What Next?
February 27th, 2006 - 2:14 am
When Jeanette Yarborough decided to give her husband a gift for their seventeenth wedding anniversary she wanted it to be special. Really special. She decided that conventional treats such as Mediterranean cruises, gold watches, cars, a murder-mystery weekend, or even a boob job just weren’t going to cut it. She gave him something much more personal — and painful. Her virginity.
Well, sort of. Mrs Yarborough paid $5,000 (£2,860) to a cosmetic surgeon to stitch her hymen back together so she could “lose her virginity†all over again and her husband would have that thrilling conquest at the grand age of 40.
Revirgination? Oh please. As much as I love Lin, nothing on the planet could persuade me to spend $5,000 so he could spend a second popping a long broken hymen. What will wealthy women find to waste their money on next? It’s completely ridiculous. And unless you are in some way horribly deformed in the genital region, I see no reason whatsoever to “beautify” it any further. They are quite lovely in their natural state. :roll:
Speaking of natural states … you ladies might want to try growing some hair down there as well. I’m telling you, the sex is FAR better. No chafing or ingrown hairs. ![]()
5 Responses to “What Next?”
You are going to think I’m nuts, but this is not a new medical procedure. I first heard of this maybe back in the 70’s or 80’s, but from what I remember it was an operation that Japanese women could undergo, or maybe it was Middle Eastern women, but it was in one of those cultures were being a virgin on your wedding night was a very big deal. It was done either to save face as in the Japanese culture, or save one’s life as in the Middle Eastern culture. Funny thing is, $5000 was the going rate back then as it is today.
Eh. Losing it the first time sucked violently enough that I’d never want to relive that experience thank you very much.
I like being shaved
I think the sex feels better. But then I’ve been shaved for multiple years and the hair doesn’t grow there like it used to, I think it kind of gave up.
And some fellas are having their foreskin re-attached. Boys and Girls, some of us have way too much time on our hands to think this stuff up. Still if he really needs that thrill of the “conquest” I suppose it’s better to keep it in the family and not take a trip to Thialand or go off and shoot some exotic animal. I wonder what she’ll come up with for their 20th? I mean, how many times can her being a virgin again be that thrilling. Couldn’t she just pretend — that’s worked for thousands of years so far, “Of course your my first darling - oh what’s that? Looks dangerious, eck!”
While I wouldn’t be opposed to women in cultures where non-virginity can mean death getting it done (though I DO oppose any culture that thinks that way), it’s completely silly for 40 year old women to spend that sort of money on it just so they and their husbands can pretend to be all fresh and new again. It’s just silly. Like Kenno said, faking it has worked for ages … not to mention doing Kegel exercises will do a world of good too. No really, they do.

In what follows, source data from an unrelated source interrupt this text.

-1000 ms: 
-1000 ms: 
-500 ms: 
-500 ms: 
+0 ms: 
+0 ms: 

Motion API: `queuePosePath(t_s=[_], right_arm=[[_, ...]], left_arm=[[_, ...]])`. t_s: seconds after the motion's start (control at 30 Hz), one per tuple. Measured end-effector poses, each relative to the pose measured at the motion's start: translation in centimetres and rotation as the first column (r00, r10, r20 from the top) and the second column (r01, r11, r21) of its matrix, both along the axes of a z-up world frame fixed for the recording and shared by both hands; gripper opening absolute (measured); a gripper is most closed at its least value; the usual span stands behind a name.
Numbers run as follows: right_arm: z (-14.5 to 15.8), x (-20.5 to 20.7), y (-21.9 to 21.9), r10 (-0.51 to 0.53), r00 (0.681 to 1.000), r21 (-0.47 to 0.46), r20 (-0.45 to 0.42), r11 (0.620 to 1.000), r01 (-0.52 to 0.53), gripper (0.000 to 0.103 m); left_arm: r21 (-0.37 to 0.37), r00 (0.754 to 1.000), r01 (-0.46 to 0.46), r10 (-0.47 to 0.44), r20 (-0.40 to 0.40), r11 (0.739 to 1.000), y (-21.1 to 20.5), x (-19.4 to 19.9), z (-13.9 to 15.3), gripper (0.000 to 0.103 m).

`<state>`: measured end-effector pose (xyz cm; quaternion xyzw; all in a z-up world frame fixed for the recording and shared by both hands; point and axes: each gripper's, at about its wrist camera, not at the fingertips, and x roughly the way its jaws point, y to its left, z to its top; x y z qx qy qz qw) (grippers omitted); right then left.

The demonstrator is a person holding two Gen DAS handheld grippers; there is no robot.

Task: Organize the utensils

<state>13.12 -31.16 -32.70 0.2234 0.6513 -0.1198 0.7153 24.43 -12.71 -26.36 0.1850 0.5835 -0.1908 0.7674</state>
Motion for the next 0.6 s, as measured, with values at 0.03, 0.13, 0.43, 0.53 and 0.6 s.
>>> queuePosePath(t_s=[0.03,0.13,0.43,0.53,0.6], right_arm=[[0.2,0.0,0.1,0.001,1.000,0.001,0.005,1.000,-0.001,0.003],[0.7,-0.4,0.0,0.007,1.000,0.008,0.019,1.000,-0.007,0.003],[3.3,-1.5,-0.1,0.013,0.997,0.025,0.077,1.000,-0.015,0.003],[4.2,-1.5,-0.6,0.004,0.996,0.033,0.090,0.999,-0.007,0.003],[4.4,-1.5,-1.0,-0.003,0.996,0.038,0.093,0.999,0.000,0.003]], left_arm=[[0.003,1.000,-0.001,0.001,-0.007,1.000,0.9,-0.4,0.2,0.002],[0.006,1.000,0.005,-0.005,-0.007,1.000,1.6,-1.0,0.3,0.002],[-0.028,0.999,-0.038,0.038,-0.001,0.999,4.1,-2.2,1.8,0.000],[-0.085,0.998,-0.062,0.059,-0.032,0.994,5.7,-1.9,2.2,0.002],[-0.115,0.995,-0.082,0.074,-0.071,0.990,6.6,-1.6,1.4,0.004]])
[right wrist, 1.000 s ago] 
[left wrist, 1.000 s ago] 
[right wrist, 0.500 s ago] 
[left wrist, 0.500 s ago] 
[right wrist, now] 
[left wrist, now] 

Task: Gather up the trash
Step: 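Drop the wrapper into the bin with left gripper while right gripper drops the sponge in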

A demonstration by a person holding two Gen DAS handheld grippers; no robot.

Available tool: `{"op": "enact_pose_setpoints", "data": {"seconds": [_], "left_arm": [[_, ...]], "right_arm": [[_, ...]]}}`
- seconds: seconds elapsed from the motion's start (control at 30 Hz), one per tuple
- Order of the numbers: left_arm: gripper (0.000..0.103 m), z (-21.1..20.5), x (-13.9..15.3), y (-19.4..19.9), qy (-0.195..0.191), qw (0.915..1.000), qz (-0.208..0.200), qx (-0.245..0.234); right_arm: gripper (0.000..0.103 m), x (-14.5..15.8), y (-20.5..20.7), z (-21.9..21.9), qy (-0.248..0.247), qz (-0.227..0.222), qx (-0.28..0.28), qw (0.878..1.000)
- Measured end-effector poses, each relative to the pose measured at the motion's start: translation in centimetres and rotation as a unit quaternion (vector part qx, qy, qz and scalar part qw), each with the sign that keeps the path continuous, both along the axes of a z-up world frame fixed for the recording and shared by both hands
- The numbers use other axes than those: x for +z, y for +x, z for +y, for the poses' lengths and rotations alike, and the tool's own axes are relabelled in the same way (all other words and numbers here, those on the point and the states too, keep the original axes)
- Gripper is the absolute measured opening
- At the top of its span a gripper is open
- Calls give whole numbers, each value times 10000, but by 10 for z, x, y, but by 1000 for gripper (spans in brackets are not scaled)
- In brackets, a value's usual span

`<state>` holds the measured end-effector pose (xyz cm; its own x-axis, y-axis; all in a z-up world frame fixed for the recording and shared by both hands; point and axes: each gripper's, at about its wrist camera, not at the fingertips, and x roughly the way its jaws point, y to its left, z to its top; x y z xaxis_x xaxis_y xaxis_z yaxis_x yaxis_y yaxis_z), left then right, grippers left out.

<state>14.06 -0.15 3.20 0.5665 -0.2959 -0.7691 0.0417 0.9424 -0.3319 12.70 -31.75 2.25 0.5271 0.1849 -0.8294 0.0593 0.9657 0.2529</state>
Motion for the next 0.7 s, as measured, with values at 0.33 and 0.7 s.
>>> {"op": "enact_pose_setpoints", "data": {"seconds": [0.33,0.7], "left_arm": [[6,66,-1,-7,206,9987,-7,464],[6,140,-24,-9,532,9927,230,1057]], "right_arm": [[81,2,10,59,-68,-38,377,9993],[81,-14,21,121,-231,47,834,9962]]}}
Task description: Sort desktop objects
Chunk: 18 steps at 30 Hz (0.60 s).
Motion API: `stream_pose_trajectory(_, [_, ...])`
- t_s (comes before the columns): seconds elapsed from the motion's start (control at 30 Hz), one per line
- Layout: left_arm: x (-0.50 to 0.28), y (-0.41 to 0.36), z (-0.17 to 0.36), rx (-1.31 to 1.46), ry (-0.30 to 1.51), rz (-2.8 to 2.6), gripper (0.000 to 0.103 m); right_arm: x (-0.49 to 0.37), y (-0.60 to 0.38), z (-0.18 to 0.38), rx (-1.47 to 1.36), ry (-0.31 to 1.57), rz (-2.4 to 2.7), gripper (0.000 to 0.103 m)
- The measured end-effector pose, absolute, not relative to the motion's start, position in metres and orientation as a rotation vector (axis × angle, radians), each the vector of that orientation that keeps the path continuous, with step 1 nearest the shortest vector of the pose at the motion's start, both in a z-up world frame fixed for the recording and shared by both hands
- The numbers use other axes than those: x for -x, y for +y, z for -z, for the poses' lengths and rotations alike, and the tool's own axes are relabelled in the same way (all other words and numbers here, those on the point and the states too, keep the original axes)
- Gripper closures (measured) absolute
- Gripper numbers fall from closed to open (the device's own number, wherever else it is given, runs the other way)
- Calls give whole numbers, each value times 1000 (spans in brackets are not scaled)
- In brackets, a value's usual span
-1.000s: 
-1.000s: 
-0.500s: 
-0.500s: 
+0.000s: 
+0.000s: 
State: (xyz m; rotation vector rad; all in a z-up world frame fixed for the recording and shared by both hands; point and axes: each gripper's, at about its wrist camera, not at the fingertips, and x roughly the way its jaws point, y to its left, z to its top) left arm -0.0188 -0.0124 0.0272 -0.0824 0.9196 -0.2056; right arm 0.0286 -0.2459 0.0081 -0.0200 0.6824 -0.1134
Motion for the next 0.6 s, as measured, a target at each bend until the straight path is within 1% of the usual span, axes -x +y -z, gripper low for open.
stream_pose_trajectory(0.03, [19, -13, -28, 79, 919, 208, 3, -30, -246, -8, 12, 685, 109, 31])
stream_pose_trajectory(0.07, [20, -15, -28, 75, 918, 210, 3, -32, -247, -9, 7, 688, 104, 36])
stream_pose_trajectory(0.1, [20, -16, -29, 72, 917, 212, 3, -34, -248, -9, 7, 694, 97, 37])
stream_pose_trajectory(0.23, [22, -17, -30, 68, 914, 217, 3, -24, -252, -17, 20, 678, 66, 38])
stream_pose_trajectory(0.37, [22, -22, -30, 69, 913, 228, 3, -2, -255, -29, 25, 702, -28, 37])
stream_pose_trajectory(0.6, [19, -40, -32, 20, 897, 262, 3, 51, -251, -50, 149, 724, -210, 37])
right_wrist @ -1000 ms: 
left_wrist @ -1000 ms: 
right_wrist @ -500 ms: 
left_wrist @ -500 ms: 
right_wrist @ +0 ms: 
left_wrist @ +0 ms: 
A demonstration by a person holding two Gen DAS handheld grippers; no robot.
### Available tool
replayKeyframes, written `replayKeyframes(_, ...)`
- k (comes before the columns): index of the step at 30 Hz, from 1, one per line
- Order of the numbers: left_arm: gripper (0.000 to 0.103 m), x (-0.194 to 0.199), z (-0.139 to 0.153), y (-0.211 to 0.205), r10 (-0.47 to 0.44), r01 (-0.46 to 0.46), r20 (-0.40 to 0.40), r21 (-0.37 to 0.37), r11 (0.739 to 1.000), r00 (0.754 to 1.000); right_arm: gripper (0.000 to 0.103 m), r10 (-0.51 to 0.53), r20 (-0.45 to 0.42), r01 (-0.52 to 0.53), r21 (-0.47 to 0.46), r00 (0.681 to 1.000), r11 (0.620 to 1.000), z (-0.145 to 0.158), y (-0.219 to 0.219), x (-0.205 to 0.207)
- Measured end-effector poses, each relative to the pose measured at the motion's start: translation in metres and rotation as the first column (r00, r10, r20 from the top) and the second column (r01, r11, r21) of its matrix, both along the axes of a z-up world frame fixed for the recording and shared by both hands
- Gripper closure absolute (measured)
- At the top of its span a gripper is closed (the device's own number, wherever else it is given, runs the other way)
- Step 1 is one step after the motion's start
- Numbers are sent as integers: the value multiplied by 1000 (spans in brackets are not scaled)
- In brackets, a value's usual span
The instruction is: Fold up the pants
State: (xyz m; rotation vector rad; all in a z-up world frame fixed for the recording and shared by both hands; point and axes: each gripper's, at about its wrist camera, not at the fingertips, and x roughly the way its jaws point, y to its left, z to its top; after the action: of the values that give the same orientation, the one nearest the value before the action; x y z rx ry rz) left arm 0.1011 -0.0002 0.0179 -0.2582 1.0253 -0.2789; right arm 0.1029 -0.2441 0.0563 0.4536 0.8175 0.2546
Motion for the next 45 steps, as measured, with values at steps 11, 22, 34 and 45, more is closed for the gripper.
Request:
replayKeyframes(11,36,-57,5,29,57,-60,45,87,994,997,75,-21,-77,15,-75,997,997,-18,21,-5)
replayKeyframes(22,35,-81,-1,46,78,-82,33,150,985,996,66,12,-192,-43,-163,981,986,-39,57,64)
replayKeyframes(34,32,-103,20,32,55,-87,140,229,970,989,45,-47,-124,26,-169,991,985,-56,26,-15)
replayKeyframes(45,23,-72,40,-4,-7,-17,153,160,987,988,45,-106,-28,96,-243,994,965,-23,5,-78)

On the hair/no hair thing … I went “bald” for a few years, but I couldn’t stand it. Oh sure, the sex was different in some good ways, but damn the chafing and ingrown hairs did not make it worth it. Of course then I went totally natural and stopped shaving at all anywhere. Yup, I am a total hippy chick. Lucky for me, Lin doesn’t mind. If he did, I’d start shaving again, but I wouldn’t be happy about it, and neither would my skin. Thank heavens for men who came of age in the 70’s, know what a 70’s “bush” looks like, and dig it.
Oh yes, the “get your foreskin back” movement. We saw it on some TV show, and then we talked about it. Lin even got a little obsessed with the idea for a few weeks. He’s one of those guys that is upset that he was chopped, and after hearing about the horrors he went through the first 8 years of his life due to it being done poorly, I don’t blame him for his anger. He even started looking at some of the strange methods by which you can get a new foreskin, and it was at that point, I had to step in. I finally told him if he really wanted a foreskin back and was willing to go through the pain, aggravation and torture to get one, go right ahead, but that really, I was pretty accustomed to his penis just the way it is. No need to change things. Thankfully, he lost interest in the idea. Had he started wearing strange devices beneath his clothing to stretch his penis skin, I would have laughed at him every time I saw him, and I don’t think that would have done much for our sex lives.
It’s just really crazy some of the things people spend their disposable money on. If I had $5,000 to spend on something to spice up our sex life, I’d spend it on a vacation at some exotic location or something like that … something that would last a little longer and be far more memorable.
And yeah, I don’t remember my initial deflowering as being all that wonderful. It hurt, and it continued to be annoying for about a week afterward. So no, no revirginization for me, thank you. I was sort of glad to get it over with the first time.